在tools中新建convert_torchvision_to_onnx.py的转模型脚本:

import argparse
import glob
import multiprocessing as mp
import os

# fmt: off
import sys
sys.path.insert(1, os.path.join(sys.path[0], '..'))
# fmt: on

import tempfile
import time
import warnings

import cv2
import numpy as np
import tqdm

from detectron2.config import get_cfg
from detectron2.data.detection_utils import read_image
from detectron2.projects.deeplab import add_deeplab_config
from detectron2.utils.logger import setup_logger

from mask_former import add_mask_former_config
from demo.predictor import VisualizationDemo

import onnx
import torch

def setup_cfg(args):
    # load config from file and command-line arguments
    cfg = get_cfg()
    add_deeplab_config(cfg)
    add_mask_former_config(cfg)
    cfg.merge_from_file(args.config_file)
    cfg.merge_from_list(args.opts)
    cfg.freeze()
    return cfg


def get_parser():
    parser = argparse.ArgumentParser(description="Detectron2 demo for builtin configs")
    parser.add_argument("--config-file", default="configs/ade20k-150/maskformer_R50_bs16_160k.yaml")
    parser.add_argument("--input", nargs="+")
    parser.add_argument(
        "--output", help="A file or directory to save output visualizations. "
        "If not given, will show output in an OpenCV window.")
    parser.add_argument(
        "--confidence-threshold", type=float, default=0.5, help="Minimum score for instance predictions to be shown")
    parser.add_argument(
        "--opts",
        help="Modify config options using the command-line 'KEY VALUE' pairs",
        default=['MODEL.WEIGHTS', 'output/model_0159999.pth'],
        nargs=argparse.REMAINDER,
    )
    return parser

if __name__ == "__main__":
    args = get_parser().parse_args()

    cfg = setup_cfg(args)

    demo = VisualizationDemo(cfg)

    net = demo.predictor.model
    net.to('cpu')

    input_model_path=cfg.MODEL.WEIGHTS
    print('input_model_path:%s' % (input_model_path))
    output_model_path=input_model_path.replace('.pth', '.onnx')

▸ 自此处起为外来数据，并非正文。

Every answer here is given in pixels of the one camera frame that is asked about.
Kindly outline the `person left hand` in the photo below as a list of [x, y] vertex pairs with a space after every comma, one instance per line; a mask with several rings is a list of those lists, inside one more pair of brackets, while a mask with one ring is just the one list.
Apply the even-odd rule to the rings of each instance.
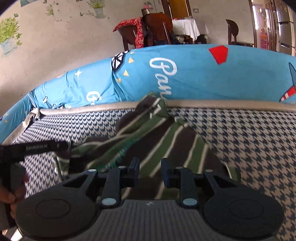
[[25, 199], [27, 192], [26, 183], [29, 181], [27, 173], [23, 176], [21, 185], [13, 192], [9, 192], [3, 185], [1, 185], [1, 203], [10, 205], [10, 215], [12, 218], [16, 216], [16, 208], [20, 201]]

    im = torch.zeros(1, 3, 512, 512).to('cpu')  # image size(1, 3, 512, 512) BCHW
    input_layer_names   = ["images"]
    output_layer_names  = ["output"]
    dynamic = False
    
    # Export the model
    print(f'Starting export with onnx {onnx.__version__}.')
    torch.onnx.export(net,
        im,
        f               = output_model_path,
        verbose         = False,
        opset_version   = 12,
        training        = torch.onnx.TrainingMode.EVAL,
        do_constant_folding = True,
        input_names     = input_layer_names,
        output_names    = output_layer_names,
        dynamic_axes    = {'images': {0: 'batch'},'output': {0: 'batch'}} if dynamic else None)
    
            # Checks
    model_onnx = onnx.load(output_model_path)  # load onnx model
    onnx.checker.check_model(model_onnx)  # check onnx model

    # Simplify onnx
    simplify = 1
    if simplify:
        import onnxsim
        print(f'Simplifying with onnx-simplifier {onnxsim.__version__}.')
        # model_onnx, check = onnxsim.simplify(
        #     model_onnx,
        #     dynamic_input_shape=False,
        #     input_shapes=None)
        onnx_sim_model, check = onnxsim.simplify(model_onnx)
        assert check, 'assert check failed'
        onnx.save(model_onnx, output_model_path)

    print('Onnx model save as {}'.format(output_model_path))

即可转换成功得到对应的onnx模型,可使用onnxruntime加载该onnx模型做推理。

 

3.推理速度测试

在c++代码中,加载onnx转tensorrt测试速度,对比segformer中14M的模型,和该MaskFormer161M的模型,同时基于512x512的分辨率,转fp16的engine,做推理:

segfomer_b0      10ms左右

maskformer_R50     220ms左右

这个实验结果显示,该maskformer的模型不适用于那种速度要求特别高的场景,更适用于类别数较多,全景分割的场景。